Pro-eating-disorder content online represents a more direct threat. Among teenagers who visited pro-eating-disorder websites, 96% reported learning new weight loss or purging techniques. These communities provide both instruction and social reinforcement for restriction, normalizing behaviors that would otherwise seem alarming.
Nearly half of people with anorexia (47.9%) also meet criteria for an anxiety disorder, making it the most common co-occurring condition. In many cases, anxiety predates the eating disorder. Restriction can initially feel like it reduces anxiety by providing a sense of control, which creates yet another reinforcing loop: the behavior that is causing harm also provides temporary emotional relief.

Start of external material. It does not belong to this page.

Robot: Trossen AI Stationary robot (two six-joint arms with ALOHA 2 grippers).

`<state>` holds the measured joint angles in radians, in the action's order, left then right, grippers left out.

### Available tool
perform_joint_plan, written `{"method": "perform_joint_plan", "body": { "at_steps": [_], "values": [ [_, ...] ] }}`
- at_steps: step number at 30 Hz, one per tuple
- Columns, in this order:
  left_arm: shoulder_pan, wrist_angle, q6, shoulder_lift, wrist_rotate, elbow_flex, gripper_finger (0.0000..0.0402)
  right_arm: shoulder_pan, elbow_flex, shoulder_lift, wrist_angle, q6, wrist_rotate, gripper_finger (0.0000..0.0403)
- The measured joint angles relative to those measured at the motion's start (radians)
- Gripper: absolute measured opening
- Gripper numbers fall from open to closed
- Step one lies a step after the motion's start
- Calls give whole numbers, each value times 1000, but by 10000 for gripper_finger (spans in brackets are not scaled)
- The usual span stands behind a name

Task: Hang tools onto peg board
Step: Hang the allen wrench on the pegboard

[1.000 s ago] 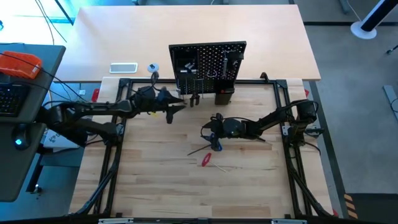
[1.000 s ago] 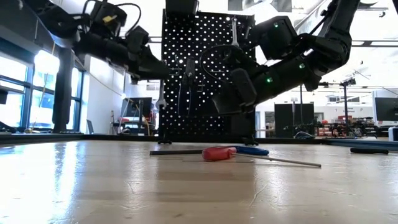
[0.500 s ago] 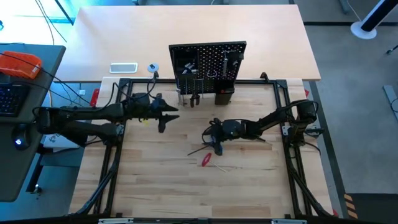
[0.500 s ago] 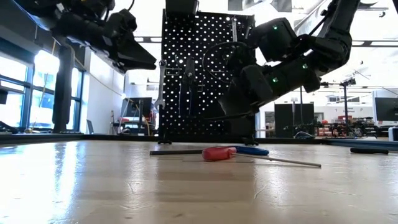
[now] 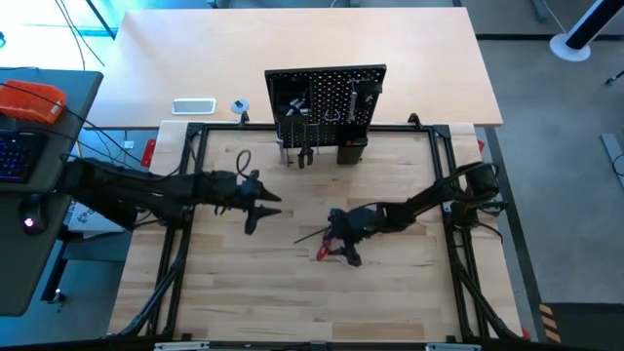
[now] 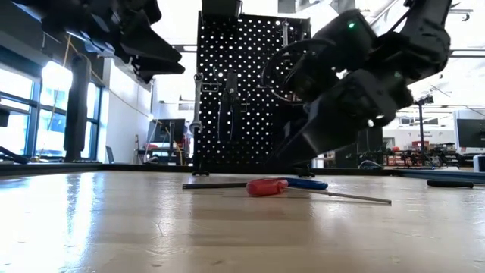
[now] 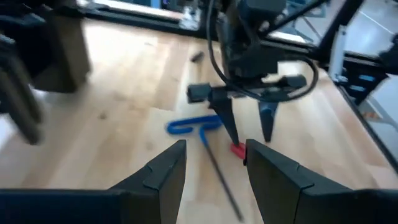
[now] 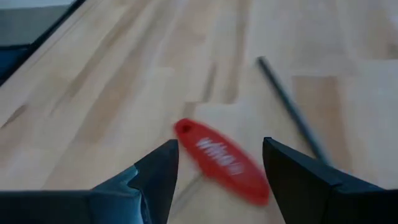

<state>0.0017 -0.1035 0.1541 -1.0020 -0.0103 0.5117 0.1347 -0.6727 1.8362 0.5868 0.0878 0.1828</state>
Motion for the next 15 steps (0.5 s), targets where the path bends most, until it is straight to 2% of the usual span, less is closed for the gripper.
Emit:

Why It Happens to Some People and Not Others
Most teenagers diet at some point. Most experience puberty, use social media, and feel pressure about their appearance. The difference between someone who diets briefly and someone who develops anorexia lies in the convergence of multiple risk factors. A person with high genetic loading, a hypersensitive reward system, perfectionistic and rigid personality traits, early puberty, and high social media exposure faces a fundamentally different level of risk than someone with only one or two of these factors.
This is why anorexia is not a choice or a phase, and why willpower-based explanations miss the point entirely. The illness hijacks brain systems that govern hunger, reward, body perception, and decision-making. Once the starvation cycle is established, the person is fighting against their own altered neurobiology, gut chemistry, and cognitive capacity. Understanding how anorexia develops is the first step toward recognizing it early, when intervention is most effective and the self-reinforcing loops haven’t yet locked into place.